Date: Monday, November 14, 2022

Title: Abstracts: Osteoarthritis and Joint Biology – Basic Science

Session Type: Abstract Session

Session Time: 5:00PM-6:00PM

Background/Purpose: Osteoarthritis (OA) is the most common form of arthritis, affecting over 32.5 million US adults and characterized by pain, stiffness, swelling and functional disability. Currently, we have limited treatment option for effective OA pain management. Vagal nerve stimulation (VNS), FDA approved for treatment of epilepsy and depression, is an attractive treatment for OA pain as it activates a cholinergic anti-inflammatory pathway, driving the production of acetylcholine (Ach) in nerves and non-neuronal cells, and provides a strong systemic anti-inflammatory effect that reduces synovial inflammation and joint pain in mouse models of rheumatoid arthritis. We hypothesized that transcutaneous-VNS (tVNS) via tragus of the ear would reduce knee pain induced by surgical destabilizing of the medial meniscus (DMM) in mice.

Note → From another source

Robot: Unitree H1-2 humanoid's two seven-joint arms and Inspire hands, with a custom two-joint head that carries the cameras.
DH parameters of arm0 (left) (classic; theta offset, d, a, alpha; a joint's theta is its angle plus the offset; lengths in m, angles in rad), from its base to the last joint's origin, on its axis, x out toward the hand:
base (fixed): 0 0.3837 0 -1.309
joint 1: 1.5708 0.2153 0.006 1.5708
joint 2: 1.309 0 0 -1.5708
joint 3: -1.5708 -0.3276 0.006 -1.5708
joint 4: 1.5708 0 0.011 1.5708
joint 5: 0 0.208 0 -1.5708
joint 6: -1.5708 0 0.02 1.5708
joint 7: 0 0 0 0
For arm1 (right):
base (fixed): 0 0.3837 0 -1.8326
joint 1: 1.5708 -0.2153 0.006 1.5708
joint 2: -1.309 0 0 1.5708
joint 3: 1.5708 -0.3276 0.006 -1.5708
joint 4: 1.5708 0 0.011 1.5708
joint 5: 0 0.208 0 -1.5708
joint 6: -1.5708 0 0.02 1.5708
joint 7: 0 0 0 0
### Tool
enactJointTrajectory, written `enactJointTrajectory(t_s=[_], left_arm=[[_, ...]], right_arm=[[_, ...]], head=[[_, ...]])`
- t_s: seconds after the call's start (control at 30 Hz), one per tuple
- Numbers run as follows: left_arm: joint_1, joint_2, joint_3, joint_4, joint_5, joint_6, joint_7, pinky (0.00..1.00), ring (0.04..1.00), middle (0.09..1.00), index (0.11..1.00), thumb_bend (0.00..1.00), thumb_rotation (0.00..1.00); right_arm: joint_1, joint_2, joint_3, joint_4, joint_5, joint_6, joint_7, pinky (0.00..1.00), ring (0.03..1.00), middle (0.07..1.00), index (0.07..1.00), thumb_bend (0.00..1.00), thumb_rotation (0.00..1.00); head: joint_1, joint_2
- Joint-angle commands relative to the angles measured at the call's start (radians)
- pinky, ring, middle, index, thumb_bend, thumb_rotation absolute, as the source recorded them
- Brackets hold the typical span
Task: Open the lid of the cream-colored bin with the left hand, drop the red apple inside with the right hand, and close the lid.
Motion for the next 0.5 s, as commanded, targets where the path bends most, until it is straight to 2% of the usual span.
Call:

Methods: At 16 weeks of age, DMM surgery was performed on one knee in both male (n=20) and female (n=19) C57BL6/J mice. Four weeks after DMM surgery, mice were randomly assigned to 10 minutes of tVNS treatment (VNS group) and 10 minutes of sham-VNS treatment with device attached to tragus but not turned on (SHAM group) for 5 days per week for 8 weeks. Pressure algometry and dynamic weight-bearing pain behavior were measured at 4, 8, and 12 weeks post-surgery. Knee joints for histologic OARSI grading and serum for multiplex cytokine analysis were collected at 12 weeks post-surgery.

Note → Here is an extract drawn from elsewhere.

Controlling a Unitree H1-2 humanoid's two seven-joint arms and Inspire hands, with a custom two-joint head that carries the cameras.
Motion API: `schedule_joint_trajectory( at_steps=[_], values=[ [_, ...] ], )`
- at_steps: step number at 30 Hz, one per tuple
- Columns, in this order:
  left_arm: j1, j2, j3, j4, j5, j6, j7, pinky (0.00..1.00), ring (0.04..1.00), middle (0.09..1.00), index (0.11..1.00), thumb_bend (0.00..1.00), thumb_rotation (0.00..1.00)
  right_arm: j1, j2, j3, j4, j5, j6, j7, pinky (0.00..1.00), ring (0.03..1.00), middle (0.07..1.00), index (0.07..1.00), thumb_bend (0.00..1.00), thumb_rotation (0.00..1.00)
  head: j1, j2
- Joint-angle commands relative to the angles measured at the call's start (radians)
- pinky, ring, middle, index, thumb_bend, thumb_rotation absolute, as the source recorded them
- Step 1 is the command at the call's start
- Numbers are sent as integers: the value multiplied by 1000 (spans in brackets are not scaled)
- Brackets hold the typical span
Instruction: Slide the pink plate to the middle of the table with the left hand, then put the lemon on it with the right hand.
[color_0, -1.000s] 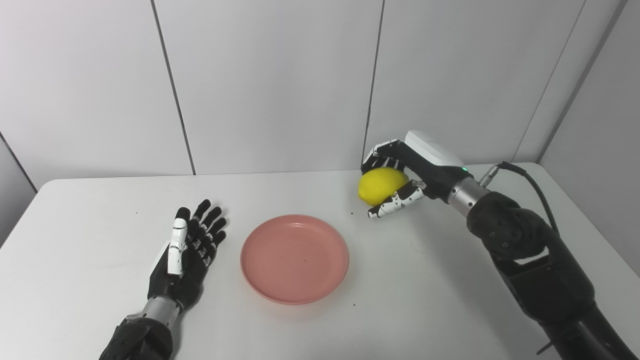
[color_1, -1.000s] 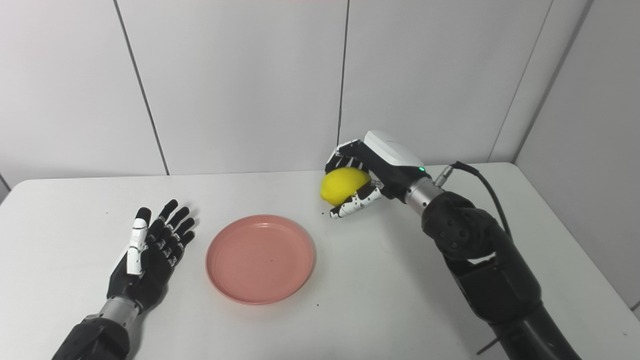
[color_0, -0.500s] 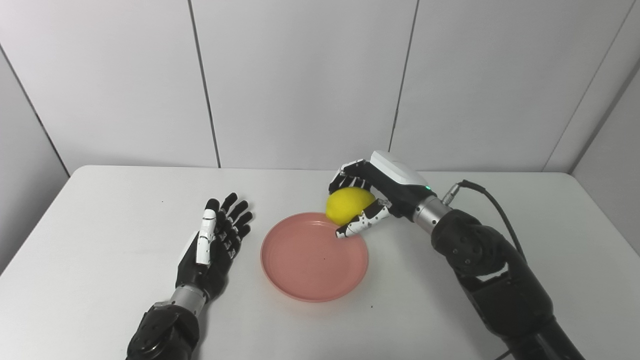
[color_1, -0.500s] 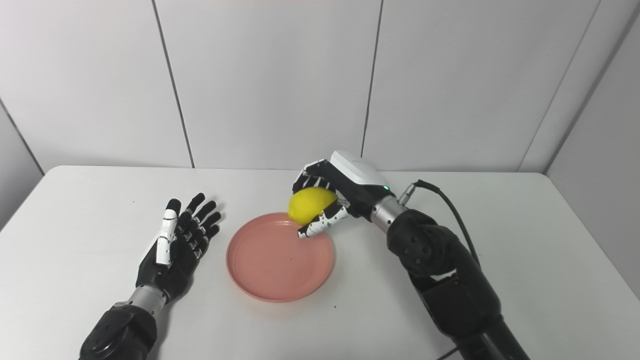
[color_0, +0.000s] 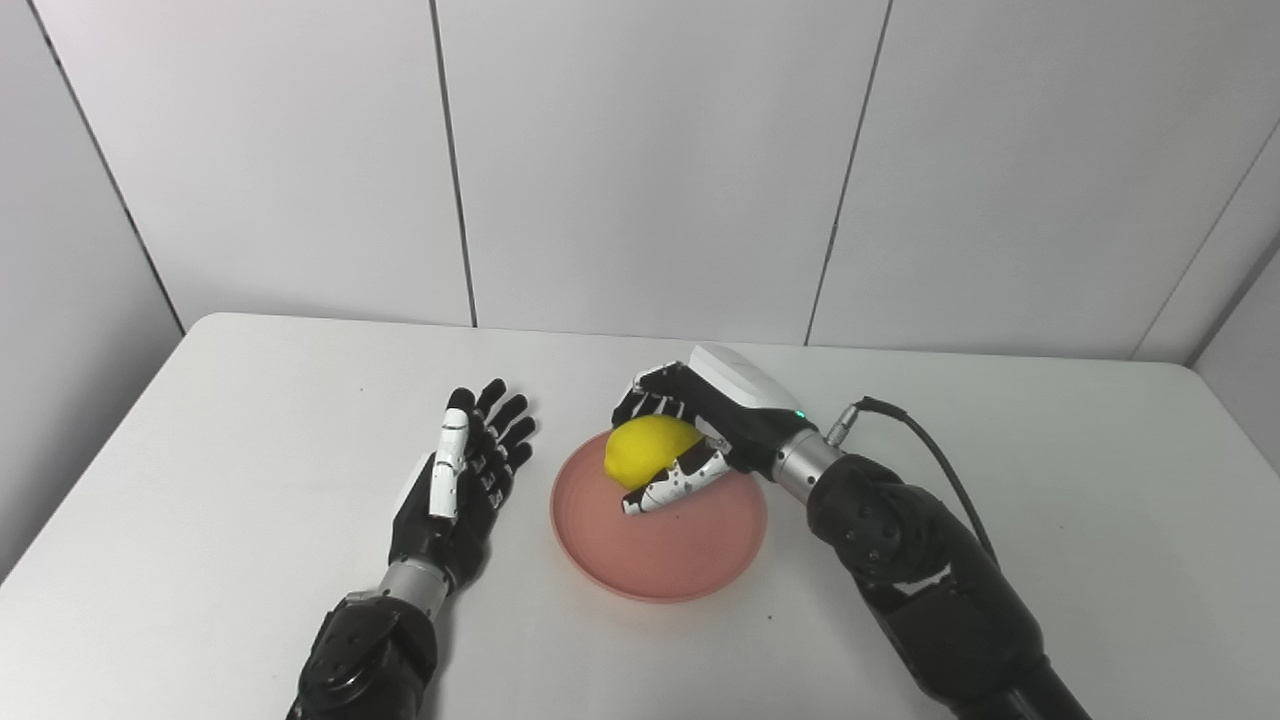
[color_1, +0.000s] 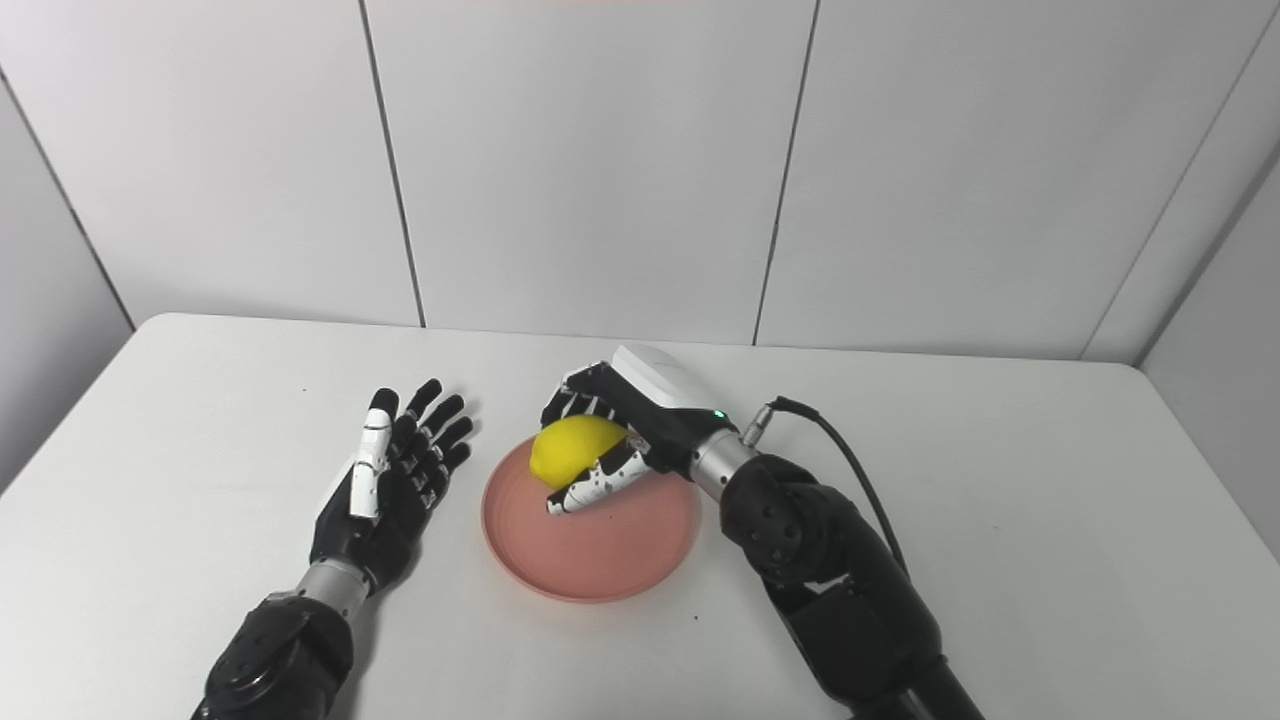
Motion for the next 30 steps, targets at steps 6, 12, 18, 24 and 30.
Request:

Results: Compared to SHAM-VNS, tVNS improved algometer-induced pain at 4 weeks and weight-bearing at 8 weeks in female mice. Compared to SHAM-VNS, weight-bearing improvement was seen at 4 weeks in tVNS treated male mice. Compared to SHAM-VNS, tVNS-treated females had significantly lower levels of IFNγ (6.06 ±3.44 vs 2.53 ±1.41, p = 0.02), IL-5 (4.55 ± 2.43 vs 2.51 ± 0.96, p = 0.04), and IL-9 (8.16 ± 5.29 vs 2.58 ± 2.72, p = 0.008). Compared to SHAM-VNS, tVNS treated male mice had significantly decreased GM-CSF (26.46 ± 14.65 vs 12.55 ± 4.93, p = 0.037) and IL-2 (13.16 ± 29.21 vs 1.24 ± 0.52, p = 0.007); whereas MIP-1β (89.18 ± 43.02 vs 136.34 ± 90.18, p = 0.035) and IL-4 (2.90 ± 5.65 vs 4.36 ± 6.62, p-0.017) were significantly increased. Histological analysis of the knee is being investigated.

Conclusion: Our study indicates that tVNS improves pain in male and female mice after DMM surgery and suggests a role of IFN-γ, IL-5, IL-9, GM-CSF, IL-2, MIP-1β, and IL-4 in OA pain. tVNS may be a promising non-invasive treatment for OA pain.


Disclosures: S. Yadav, None; M. Niewiadomska, None; L. Morris, None; T. Conner, None; J. Lumry, None; S. South, None; E. Prinz, None; M. Jeffries, None; T. Griffin, None; S. Stavrakis, None; M. Humphrey, None.

To cite this abstract in AMA style:

Yadav S, Niewiadomska M, Morris L, Conner T, Lumry J, South S, Prinz E, Jeffries M, Griffin T, Stavrakis S, Humphrey M. Transcutaneous Vagal Nerve Stimulation Improves Destabilized Medial Meniscus-Induced Osteoarthritis Pain Associated with Significant Serum Biomarker Changes [abstract]. Arthritis Rheumatol. 2022; 74 (suppl 9). https://acrabstracts.org/abstract/transcutaneous-vagal-nerve-stimulation-improves-destabilized-medial-meniscus-induced-osteoarthritis-pain-associated-with-significant-serum-biomarker-changes/. Accessed .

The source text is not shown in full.